Could you print every record exactly as it stands?

[Opening Data shown section]

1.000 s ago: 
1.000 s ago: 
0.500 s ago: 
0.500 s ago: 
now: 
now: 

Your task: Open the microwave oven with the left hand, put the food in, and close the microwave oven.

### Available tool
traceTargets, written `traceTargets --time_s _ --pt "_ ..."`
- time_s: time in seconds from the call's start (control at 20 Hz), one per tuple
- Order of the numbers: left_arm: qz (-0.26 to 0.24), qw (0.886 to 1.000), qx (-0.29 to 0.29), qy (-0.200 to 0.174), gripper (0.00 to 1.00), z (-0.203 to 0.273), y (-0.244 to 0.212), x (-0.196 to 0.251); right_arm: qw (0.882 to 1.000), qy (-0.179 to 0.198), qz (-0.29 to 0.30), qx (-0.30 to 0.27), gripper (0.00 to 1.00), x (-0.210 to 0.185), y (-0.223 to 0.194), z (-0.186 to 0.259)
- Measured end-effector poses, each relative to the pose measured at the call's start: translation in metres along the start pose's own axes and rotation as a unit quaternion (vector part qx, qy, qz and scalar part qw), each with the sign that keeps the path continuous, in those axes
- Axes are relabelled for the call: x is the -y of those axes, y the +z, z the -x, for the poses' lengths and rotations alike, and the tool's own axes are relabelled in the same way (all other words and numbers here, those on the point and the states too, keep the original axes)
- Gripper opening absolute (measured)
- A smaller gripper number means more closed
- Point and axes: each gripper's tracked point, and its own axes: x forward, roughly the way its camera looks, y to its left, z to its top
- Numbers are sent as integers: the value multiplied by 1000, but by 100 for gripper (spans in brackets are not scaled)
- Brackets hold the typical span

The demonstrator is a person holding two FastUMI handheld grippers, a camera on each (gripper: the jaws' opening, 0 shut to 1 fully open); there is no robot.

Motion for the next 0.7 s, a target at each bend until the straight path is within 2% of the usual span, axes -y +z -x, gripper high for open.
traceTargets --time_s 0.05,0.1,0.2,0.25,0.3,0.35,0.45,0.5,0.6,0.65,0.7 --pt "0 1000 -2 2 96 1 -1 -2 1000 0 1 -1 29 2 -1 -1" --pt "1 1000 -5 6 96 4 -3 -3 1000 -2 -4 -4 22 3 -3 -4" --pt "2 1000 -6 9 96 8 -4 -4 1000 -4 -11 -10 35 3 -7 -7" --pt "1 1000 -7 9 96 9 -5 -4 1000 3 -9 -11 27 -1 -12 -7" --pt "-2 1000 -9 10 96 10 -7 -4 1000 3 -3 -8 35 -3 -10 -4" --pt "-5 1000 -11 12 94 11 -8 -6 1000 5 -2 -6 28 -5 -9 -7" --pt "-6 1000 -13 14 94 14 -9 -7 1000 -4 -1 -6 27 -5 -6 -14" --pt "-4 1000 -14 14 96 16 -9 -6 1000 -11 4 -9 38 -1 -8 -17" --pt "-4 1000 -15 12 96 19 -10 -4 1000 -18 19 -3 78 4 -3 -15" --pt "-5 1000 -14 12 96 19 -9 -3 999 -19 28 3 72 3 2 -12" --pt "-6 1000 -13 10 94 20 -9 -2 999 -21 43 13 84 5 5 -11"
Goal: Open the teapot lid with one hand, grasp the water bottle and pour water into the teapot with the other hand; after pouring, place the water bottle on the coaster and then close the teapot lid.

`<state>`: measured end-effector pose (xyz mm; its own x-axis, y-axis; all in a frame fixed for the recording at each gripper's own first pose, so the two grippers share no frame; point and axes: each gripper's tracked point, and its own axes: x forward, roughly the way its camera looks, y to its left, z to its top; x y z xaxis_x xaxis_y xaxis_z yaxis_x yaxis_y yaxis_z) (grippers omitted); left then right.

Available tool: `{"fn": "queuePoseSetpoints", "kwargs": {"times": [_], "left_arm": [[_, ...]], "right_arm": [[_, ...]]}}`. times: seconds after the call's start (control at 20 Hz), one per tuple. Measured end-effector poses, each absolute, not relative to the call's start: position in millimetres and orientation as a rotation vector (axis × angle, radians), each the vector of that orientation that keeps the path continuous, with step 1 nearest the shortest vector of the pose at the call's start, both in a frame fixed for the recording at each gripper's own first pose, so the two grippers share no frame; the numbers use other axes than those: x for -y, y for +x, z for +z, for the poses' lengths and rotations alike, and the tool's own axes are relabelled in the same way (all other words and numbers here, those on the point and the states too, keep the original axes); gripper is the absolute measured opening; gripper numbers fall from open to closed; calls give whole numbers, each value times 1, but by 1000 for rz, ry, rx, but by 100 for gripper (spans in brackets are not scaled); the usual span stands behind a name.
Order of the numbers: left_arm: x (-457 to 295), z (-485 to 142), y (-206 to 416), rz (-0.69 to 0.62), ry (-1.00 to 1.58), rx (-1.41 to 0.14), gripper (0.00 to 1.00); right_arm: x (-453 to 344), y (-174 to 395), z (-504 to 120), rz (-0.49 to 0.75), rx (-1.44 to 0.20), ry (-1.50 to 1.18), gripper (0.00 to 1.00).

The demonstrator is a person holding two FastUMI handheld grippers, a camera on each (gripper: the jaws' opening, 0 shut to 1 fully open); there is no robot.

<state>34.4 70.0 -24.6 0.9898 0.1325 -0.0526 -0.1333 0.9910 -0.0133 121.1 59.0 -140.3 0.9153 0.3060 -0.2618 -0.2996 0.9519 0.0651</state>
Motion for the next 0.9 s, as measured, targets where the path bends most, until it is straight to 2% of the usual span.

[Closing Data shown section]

Problem solution:
1.000 s ago: 
1.000 s ago: 
0.500 s ago: 
0.500 s ago: 
now: 
now: 

Your task: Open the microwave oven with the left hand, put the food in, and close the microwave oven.

### Available tool
traceTargets, written `traceTargets --time_s _ --pt "_ ..."`
- time_s: time in seconds from the call's start (control at 20 Hz), one per tuple
- Order of the numbers: left_arm: qz (-0.26 to 0.24), qw (0.886 to 1.000), qx (-0.29 to 0.29), qy (-0.200 to 0.174), gripper (0.00 to 1.00), z (-0.203 to 0.273), y (-0.244 to 0.212), x (-0.196 to 0.251); right_arm: qw (0.882 to 1.000), qy (-0.179 to 0.198), qz (-0.29 to 0.30), qx (-0.30 to 0.27), gripper (0.00 to 1.00), x (-0.210 to 0.185), y (-0.223 to 0.194), z (-0.186 to 0.259)
- Measured end-effector poses, each relative to the pose measured at the call's start: translation in metres along the start pose's own axes and rotation as a unit quaternion (vector part qx, qy, qz and scalar part qw), each with the sign that keeps the path continuous, in those axes
- Axes are relabelled for the call: x is the -y of those axes, y the +z, z the -x, for the poses' lengths and rotations alike, and the tool's own axes are relabelled in the same way (all other words and numbers here, those on the point and the states too, keep the original axes)
- Gripper opening absolute (measured)
- A smaller gripper number means more closed
- Point and axes: each gripper's tracked point, and its own axes: x forward, roughly the way its camera looks, y to its left, z to its top
- Numbers are sent as integers: the value multiplied by 1000, but by 100 for gripper (spans in brackets are not scaled)
- Brackets hold the typical span

The demonstrator is a person holding two FastUMI handheld grippers, a camera on each (gripper: the jaws' opening, 0 shut to 1 fully open); there is no robot.

Motion for the next 0.7 s, a target at each bend until the straight path is within 2% of the usual span, axes -y +z -x, gripper high for open.
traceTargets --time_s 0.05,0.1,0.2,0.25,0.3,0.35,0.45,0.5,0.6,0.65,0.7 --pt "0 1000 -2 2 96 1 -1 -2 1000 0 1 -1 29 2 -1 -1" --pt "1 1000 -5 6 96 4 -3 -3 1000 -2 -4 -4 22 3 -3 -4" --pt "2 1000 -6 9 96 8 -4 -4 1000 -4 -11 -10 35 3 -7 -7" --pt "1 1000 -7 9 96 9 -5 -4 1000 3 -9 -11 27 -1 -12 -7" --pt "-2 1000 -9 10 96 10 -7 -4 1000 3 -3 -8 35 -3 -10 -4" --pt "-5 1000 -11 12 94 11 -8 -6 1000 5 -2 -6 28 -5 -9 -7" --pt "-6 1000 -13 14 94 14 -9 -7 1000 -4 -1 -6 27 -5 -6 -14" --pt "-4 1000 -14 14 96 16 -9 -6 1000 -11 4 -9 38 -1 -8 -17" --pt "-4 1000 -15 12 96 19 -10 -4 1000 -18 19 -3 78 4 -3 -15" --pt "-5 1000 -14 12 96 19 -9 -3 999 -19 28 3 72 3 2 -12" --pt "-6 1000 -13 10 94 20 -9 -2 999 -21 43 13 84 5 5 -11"
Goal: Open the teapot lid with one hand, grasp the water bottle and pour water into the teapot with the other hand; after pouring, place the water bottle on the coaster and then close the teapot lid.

`<state>`: measured end-effector pose (xyz mm; its own x-axis, y-axis; all in a frame fixed for the recording at each gripper's own first pose, so the two grippers share no frame; point and axes: each gripper's tracked point, and its own axes: x forward, roughly the way its camera looks, y to its left, z to its top; x y z xaxis_x xaxis_y xaxis_z yaxis_x yaxis_y yaxis_z) (grippers omitted); left then right.

Available tool: `{"fn": "queuePoseSetpoints", "kwargs": {"times": [_], "left_arm": [[_, ...]], "right_arm": [[_, ...]]}}`. times: seconds after the call's start (control at 20 Hz), one per tuple. Measured end-effector poses, each absolute, not relative to the call's start: position in millimetres and orientation as a rotation vector (axis × angle, radians), each the vector of that orientation that keeps the path continuous, with step 1 nearest the shortest vector of the pose at the call's start, both in a frame fixed for the recording at each gripper's own first pose, so the two grippers share no frame; the numbers use other axes than those: x for -y, y for +x, z for +z, for the poses' lengths and rotations alike, and the tool's own axes are relabelled in the same way (all other words and numbers here, those on the point and the states too, keep the original axes); gripper is the absolute measured opening; gripper numbers fall from open to closed; calls give whole numbers, each value times 1, but by 1000 for rz, ry, rx, but by 100 for gripper (spans in brackets are not scaled); the usual span stands behind a name.
Order of the numbers: left_arm: x (-457 to 295), z (-485 to 142), y (-206 to 416), rz (-0.69 to 0.62), ry (-1.00 to 1.58), rx (-1.41 to 0.14), gripper (0.00 to 1.00); right_arm: x (-453 to 344), y (-174 to 395), z (-504 to 120), rz (-0.49 to 0.75), rx (-1.44 to 0.20), ry (-1.50 to 1.18), gripper (0.00 to 1.00).

The demonstrator is a person holding two FastUMI handheld grippers, a camera on each (gripper: the jaws' opening, 0 shut to 1 fully open); there is no robot.

<state>34.4 70.0 -24.6 0.9898 0.1325 -0.0526 -0.1333 0.9910 -0.0133 121.1 59.0 -140.3 0.9153 0.3060 -0.2618 -0.2996 0.9519 0.0651</state>
Motion for the next 0.9 s, as measured, targets where the path bends most, until it is straight to 2% of the usual span.

What has been written completes the answer.